Abortion of a disabled fetus is a very different issue from early pregnancy terminations. By the time disability is diagnosed, the fetus may be as old as 20 weeks, and will normally be eagerly awaited and cherished by its parents. The mother-to-be is visibly pregnant and may have started to feel the baby's presence, and the families are expectant, often excitedly so. The termination, therefore, may be highly traumatic.

In short, says Ms. Furedi, it's an agonizing decision, not a casual one.

"Women do not request abortion lightly at this stage in pregnancy," she says. "It is something that is best decided by them and not the courts, politicians, or interfering religious people."

With fewer than 1,000 disability terminations in Britain each year, they constitute less than 1 percent of the 190,000 abortions conducted here annually. But some express concern that they could become far more prevalent.

Technological advances in genetics mean that all kind of disorders may be detectable in the womb. Antiabortion activists argue that this will lead to babies with potentially treatable disorders and genetic "markers" being "screened out."

Jonathan Bartley, director of the theological think tank Ekklesia, says that disability is so marginalized in society that few parents will choose to preserve "imperfect" fetuses. "We expect parents to make informed decisions, having never come into contact with disability," says Mr. Bartley. "Parents are going to be steered in the direction of abortion.

"It is a slippery slope," he adds. "It's quite clear abortions are happening for what can be very minor disabilities. You can't tell in the womb how disabled the child is going to be."

But the fear of rampant eugenics - the selective manipulation of births - may be premature.

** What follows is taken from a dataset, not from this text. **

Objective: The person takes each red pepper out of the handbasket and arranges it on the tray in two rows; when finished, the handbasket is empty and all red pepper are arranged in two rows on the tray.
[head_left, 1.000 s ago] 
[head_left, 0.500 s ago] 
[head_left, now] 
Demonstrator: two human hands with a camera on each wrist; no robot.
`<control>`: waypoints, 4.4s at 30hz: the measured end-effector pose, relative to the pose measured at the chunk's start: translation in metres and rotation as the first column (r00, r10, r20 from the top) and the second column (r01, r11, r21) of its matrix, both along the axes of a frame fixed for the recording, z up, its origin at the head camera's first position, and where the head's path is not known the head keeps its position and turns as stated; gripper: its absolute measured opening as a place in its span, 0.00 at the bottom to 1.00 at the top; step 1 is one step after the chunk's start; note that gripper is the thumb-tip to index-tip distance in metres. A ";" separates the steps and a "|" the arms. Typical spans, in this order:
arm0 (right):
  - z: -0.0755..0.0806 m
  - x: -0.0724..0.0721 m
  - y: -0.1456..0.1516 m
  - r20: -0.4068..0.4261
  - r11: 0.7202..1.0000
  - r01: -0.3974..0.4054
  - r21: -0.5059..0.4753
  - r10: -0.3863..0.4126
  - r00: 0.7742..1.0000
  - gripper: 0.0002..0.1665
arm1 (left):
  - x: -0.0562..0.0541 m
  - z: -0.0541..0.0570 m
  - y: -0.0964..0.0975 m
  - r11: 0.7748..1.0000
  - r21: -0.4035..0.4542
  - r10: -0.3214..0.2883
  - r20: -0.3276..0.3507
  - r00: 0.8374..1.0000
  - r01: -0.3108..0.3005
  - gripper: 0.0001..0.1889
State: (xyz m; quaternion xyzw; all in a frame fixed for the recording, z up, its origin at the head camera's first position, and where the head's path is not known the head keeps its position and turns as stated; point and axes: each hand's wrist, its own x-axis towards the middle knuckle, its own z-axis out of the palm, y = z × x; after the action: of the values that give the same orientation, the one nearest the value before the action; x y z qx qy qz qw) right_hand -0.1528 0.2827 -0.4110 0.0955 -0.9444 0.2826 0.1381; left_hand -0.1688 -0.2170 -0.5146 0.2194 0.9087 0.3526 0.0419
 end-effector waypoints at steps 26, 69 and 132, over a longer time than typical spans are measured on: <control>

Last month, a British government panel said embryo sex selection should be banned. Society is still a long way from offering people control over the physical attributes of their offspring.

Nicolaides, of the Foetal Medical Center, is not concerned that disability abortions are a natural precursor to eugenics.

"The argument that we are going down the slippery slope and having abortions because of our desire for [a certain] shape of face and body of our child is interesting because of the eugenics argument, but I never felt it was a real danger," he says.